- Adjusted earnings per share (EPS) were 45 cents, significantly down from $1.20 the previous year and below the estimated 64 cents.
- The company reported a loss per share of $4.61, contrasting with an EPS of 88 cents in the previous year.
- Revenue was reported at $1.26 billion, representing a 12% decrease from the previous year and meeting the estimated $1.26 billion.
- Michael Kors revenue reached $909 million, down 12% year-over-year, slightly above the estimate of $899.2 million.
- Versace’s revenue was $193 million, a 15% decline year-over-year, slightly exceeding the estimate of $191.2 million.
- Jimmy Choo generated $159 million in revenue, a 4.2% decrease year-over-year, falling short of the estimate of $165.6 million.
- Adjusted net income was $54 million, a significant 62% decrease year-over-year, and below the estimated $75.5 million.
- The total number of stores was 1,205, a 5.1% decrease compared to the previous year.
- Versace stores increased slightly by 0.4% to 234, below the estimate of 238.29 stores.
- Jimmy Choo stores decreased by 5.5% to 224, under the estimate of 227.57 stores.
- Michael Kors stores fell by 6.6% to 747, not meeting the estimated 749.17 stores.
- John D. Idol, Capri Holdings’ Chairman and CEO, expressed disappointment with the challenging quarter results.
- Analyst recommendations were 7 buys and 10 holds, with no sell recommendations.
Capri Holdings on Smartkarma
Analysts at Baptista Research have provided insightful coverage of Capri Holdings Limited on Smartkarma, highlighting important drivers influencing the company’s growth trajectory. In one report titled “Capri Holdings Limited: Cost Structure Optimization As A Pivotal Factor Driving Growth! – Major Drivers,” the analysts noted the mixed financial results for the fourth quarter and the full fiscal year 2023. Despite facing economic challenges, the luxury brands under Capri Holdings showed resilience, with revenue increasing in high single digits and earnings per share growing in mid-single digits on a constant-currency basis. However, the wholesale channel fell below expectations.

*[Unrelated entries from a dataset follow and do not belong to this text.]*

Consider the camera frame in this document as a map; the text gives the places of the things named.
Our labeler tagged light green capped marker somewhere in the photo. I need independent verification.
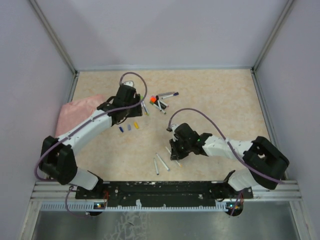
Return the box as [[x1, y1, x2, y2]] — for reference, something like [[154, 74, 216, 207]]
[[140, 96, 150, 116]]

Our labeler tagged yellow capped white marker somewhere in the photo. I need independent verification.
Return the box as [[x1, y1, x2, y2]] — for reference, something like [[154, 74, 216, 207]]
[[165, 146, 182, 168]]

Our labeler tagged grey blue capped marker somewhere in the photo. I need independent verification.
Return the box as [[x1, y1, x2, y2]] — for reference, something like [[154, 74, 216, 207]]
[[155, 153, 170, 172]]

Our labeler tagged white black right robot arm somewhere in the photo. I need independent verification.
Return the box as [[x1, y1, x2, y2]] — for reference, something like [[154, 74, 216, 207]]
[[167, 123, 290, 198]]

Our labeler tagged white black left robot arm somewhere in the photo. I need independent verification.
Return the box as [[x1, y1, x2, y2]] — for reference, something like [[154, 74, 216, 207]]
[[38, 84, 143, 199]]

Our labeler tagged grey purple pen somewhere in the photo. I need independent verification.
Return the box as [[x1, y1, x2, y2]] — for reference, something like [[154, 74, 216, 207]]
[[158, 91, 175, 97]]

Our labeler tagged orange highlighter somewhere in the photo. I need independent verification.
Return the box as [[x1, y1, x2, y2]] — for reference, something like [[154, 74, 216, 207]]
[[150, 97, 156, 104]]

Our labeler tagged dark green capped marker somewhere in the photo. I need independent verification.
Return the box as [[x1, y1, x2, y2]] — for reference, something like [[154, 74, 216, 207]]
[[150, 102, 167, 115]]

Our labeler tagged black capped white marker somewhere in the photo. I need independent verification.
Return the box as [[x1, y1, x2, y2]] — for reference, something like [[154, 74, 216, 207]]
[[155, 95, 162, 111]]

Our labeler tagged pink tipped white marker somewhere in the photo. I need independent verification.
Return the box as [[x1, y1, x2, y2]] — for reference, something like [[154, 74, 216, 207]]
[[151, 96, 169, 109]]

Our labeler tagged blue tipped white marker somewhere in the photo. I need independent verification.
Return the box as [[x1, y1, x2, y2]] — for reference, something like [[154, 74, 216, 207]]
[[161, 92, 179, 99]]

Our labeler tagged pink cloth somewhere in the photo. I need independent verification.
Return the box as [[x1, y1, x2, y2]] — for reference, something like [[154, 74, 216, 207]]
[[55, 94, 106, 137]]

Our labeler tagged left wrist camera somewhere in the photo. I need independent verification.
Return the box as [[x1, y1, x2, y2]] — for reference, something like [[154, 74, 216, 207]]
[[123, 80, 135, 88]]

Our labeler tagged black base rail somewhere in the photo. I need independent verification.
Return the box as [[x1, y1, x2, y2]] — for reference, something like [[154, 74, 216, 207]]
[[75, 181, 240, 208]]

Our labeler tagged aluminium frame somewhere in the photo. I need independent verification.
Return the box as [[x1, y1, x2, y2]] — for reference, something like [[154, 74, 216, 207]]
[[30, 0, 320, 227]]

In another report titled “Capri Holdings Limited: Expansion of Direct-to-Consumer Channels and E-Commerce! – Major Drivers,” Baptista Research discussed the company’s revenue growth and earnings per share rise in the fourth quarter and full fiscal year 2023. Although initial expectations were not fully met, the expansion of direct-to-consumer channels and e-commerce presented significant areas of strength for Capri Holdings. This coverage provides investors with valuable insights into the performance and strategic focus of Capri Holdings in navigating evolving market conditions.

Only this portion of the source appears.